Create a scatter plot of credit_limit versus available_credit using ggplot2.
Create a histogram of the available_credit variable.
Create a boxplot of months_on_book.
Create a boxplot of transaction_amount_12, grouped by churn status. Hint: See Section 4.5.
Use mean() to compute the average number of customer service calls overall, and then separately for customers who churned (churn == "yes").
Create an R Markdown report that includes a title and your name, at least one code chunk exploring the churn dataset, and at least one visualization. Render the report to HTML.

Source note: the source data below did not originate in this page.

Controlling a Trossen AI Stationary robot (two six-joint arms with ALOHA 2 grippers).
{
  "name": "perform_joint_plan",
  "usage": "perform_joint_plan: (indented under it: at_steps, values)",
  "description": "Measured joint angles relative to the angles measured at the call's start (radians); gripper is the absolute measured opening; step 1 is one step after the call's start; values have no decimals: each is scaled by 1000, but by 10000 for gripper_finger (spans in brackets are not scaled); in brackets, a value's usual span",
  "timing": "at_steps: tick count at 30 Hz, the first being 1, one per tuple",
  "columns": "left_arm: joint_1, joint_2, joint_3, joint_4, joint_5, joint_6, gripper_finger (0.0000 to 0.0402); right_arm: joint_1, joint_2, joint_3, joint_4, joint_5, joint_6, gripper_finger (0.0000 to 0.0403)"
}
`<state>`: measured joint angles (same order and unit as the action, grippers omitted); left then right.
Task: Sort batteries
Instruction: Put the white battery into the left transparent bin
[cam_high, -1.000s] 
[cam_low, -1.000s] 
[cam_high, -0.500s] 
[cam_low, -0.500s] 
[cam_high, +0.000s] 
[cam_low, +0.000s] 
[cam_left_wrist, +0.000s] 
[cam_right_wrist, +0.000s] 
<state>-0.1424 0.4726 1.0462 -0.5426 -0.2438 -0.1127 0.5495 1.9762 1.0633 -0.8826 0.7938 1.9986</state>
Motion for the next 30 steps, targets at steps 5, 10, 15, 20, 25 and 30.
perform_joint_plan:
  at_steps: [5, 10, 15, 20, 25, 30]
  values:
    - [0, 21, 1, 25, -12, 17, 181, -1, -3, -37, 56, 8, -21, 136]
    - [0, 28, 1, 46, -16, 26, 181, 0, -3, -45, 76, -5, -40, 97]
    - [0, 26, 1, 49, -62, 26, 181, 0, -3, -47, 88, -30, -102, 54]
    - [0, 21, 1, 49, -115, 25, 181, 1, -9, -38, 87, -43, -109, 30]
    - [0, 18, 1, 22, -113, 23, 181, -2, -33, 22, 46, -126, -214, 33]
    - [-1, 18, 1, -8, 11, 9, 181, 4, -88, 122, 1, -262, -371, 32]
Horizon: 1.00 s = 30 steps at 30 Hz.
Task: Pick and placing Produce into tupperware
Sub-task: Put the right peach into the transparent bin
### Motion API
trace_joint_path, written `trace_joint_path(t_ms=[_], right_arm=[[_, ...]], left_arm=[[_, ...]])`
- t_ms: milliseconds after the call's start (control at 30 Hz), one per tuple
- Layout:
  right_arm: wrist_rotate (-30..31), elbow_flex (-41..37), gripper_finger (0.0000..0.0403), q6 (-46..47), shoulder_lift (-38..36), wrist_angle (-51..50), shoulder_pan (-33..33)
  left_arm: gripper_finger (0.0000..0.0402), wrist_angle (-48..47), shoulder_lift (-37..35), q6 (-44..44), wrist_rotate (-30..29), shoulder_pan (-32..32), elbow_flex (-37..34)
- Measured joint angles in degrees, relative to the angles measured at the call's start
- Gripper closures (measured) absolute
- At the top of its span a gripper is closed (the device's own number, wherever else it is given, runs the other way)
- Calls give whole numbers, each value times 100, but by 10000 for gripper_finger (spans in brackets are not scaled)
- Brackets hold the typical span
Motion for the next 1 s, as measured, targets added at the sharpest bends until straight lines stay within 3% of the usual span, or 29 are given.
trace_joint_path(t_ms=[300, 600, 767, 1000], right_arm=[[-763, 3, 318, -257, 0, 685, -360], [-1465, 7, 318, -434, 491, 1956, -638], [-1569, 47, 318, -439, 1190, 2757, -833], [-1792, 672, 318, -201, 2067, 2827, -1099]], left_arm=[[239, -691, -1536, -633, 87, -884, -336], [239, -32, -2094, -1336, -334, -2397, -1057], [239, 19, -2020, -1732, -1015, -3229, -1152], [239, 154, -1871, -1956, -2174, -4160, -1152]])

More Challenging Exercises

Load the drug dataset from the liver package and explore its structure using summary(). This dataset will be revisited in Chapter 7.
Create a scatter plot of age versus ratio, using both color and shape to distinguish the variable type.
Add a new variable outcome to the drug dataset as follows: observations with type == "A" should have a higher probability of a "Good" outcome, while observations with type == "B" or type == "C" should have a lower probability of a "Good" outcome. Use a random mechanism to generate this variable and set a random seed to ensure reproducibility.
Create a scatter plot of age versus ratio, colored by the newly created outcome variable.
Create a new categorical variable age_group with three levels: "Young" if age $\leq 30$, "Middle-aged" if $31 \leq$ age $\leq 50$, and "Senior" if age $> 50$.
Calculate the mean value of ratio for each age_group.
Use ggplot2 to create a bar chart showing the average ratio by age_group.
Create a new variable defined as \[\mathrm{risk\_factor} = \frac{\mathrm{ratio} \times \mathrm{age}}{10}.\] Summarize how risk_factor differs across levels of type.
Visualize risk_factor in two ways: first, create a histogram grouped by type; then create a boxplot grouped by outcome.
Use R and ggplot2 to recreate Figure 1.1, which illustrates the compounding effect of small improvements. First, generate a data frame containing three curves: $y = (1.01)^x$ (1% improvement per day), $y = (0.99)^x$ (1% decline per day), and $y = 1$ (no change). Then use geom_line() to plot the curves. Customize line colors and add informative labels using annotate(). Hint: Refer to Section 1.15.
Extend the Tiny Gains plot by changing the x-axis label to "Days of Practice", applying a theme such as theme_minimal(), adding the title "The Power of Consistent Practice", and saving the plot using ggsave() as a PDF or PNG file.
In the previous exercise, change the number of days displayed in the plot. Compare the results for 30 days and 365 days. What differences do you observe?

Reflect and Connect

The following questions encourage you to reflect on your learning and connect the chapter content to your own goals.

Which concepts in this chapter felt most intuitive, and which did you find most challenging?
How might the skills introduced in this chapter support data analysis in your own field of study or research?
By the end of this book, what would you like to be able to accomplish with R?